The animal approached, eyeing my companions with unease, but then rubbed the top of its head against the back of my hand.
“D’aww,” Brando said. “Can we keep ‘im, Boss?”
“I got dibs on namin’ rights!” Cagney said.
“Oh, hell no, I don’t think so, Cagney,” Hanks growled.
They kept arguing as I climbed the hill. Instinct led me on, told me what to do, urged me up the path toward the throne. And there was something else … power, the kind I’d felt from Arthur Rundale’s ring, drawing me closer. I pulled the dark dagger from my pocket. Both blade and chair had been carved from the same shimmering, alien glass.

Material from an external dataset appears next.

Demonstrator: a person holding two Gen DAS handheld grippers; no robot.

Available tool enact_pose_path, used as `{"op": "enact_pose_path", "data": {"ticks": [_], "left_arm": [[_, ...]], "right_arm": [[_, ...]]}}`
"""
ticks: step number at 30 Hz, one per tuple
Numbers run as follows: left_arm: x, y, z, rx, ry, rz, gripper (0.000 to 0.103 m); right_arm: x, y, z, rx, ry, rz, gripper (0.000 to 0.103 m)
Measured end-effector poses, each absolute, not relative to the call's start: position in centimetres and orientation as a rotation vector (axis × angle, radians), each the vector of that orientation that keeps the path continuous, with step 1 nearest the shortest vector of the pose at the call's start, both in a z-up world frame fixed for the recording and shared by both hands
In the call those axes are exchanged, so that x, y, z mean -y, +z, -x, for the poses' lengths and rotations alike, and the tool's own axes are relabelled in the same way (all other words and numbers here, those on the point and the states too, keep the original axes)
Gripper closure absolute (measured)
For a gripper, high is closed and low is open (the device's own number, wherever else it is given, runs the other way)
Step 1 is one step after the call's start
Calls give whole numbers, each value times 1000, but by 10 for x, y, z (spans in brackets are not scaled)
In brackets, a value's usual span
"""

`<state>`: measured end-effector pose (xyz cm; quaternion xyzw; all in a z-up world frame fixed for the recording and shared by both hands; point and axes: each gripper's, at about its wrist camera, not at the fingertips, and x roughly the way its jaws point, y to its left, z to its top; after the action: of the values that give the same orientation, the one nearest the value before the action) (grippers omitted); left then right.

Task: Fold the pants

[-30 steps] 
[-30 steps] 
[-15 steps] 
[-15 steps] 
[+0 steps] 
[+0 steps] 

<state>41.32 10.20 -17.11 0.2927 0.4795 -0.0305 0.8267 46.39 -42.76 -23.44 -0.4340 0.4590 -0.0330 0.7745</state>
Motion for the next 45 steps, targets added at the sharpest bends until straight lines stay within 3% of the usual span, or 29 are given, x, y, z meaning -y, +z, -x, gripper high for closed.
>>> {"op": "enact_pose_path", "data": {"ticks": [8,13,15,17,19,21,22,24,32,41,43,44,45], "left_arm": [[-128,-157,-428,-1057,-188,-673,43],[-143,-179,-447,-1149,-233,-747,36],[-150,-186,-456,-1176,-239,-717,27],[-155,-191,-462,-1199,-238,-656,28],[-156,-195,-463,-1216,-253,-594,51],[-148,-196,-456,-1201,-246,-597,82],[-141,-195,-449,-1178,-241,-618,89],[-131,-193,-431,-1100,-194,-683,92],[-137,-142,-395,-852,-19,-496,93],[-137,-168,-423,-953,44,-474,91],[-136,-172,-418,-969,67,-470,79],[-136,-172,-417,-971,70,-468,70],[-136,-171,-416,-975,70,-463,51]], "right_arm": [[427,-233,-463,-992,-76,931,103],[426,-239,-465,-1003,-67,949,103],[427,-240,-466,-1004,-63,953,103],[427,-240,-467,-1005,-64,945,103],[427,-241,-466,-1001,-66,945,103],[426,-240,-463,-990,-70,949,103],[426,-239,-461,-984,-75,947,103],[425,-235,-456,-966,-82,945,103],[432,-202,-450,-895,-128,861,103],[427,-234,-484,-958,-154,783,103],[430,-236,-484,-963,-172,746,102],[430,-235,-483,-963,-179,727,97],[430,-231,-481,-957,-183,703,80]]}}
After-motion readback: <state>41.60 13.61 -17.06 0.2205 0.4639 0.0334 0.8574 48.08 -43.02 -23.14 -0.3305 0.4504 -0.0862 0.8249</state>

I slid the blade into the throne, which parted like a pool of still water. Liquid glass undulated out in a wave, and when it split into a purple void that seemed somehow to return my gaze, reality itself trembled. The act felt wrong, as if I’d broken some forgotten footnote of natural law, one they’d put at the bottom because they never thought anyone would be stupid enough to challenge it. But it didn’t matter. I had questions, and this world was fresh out of answers.
So, with my friends at my back and my gun on my hip, I stepped through the throne into the magical realm of who-the-hell-knew-where.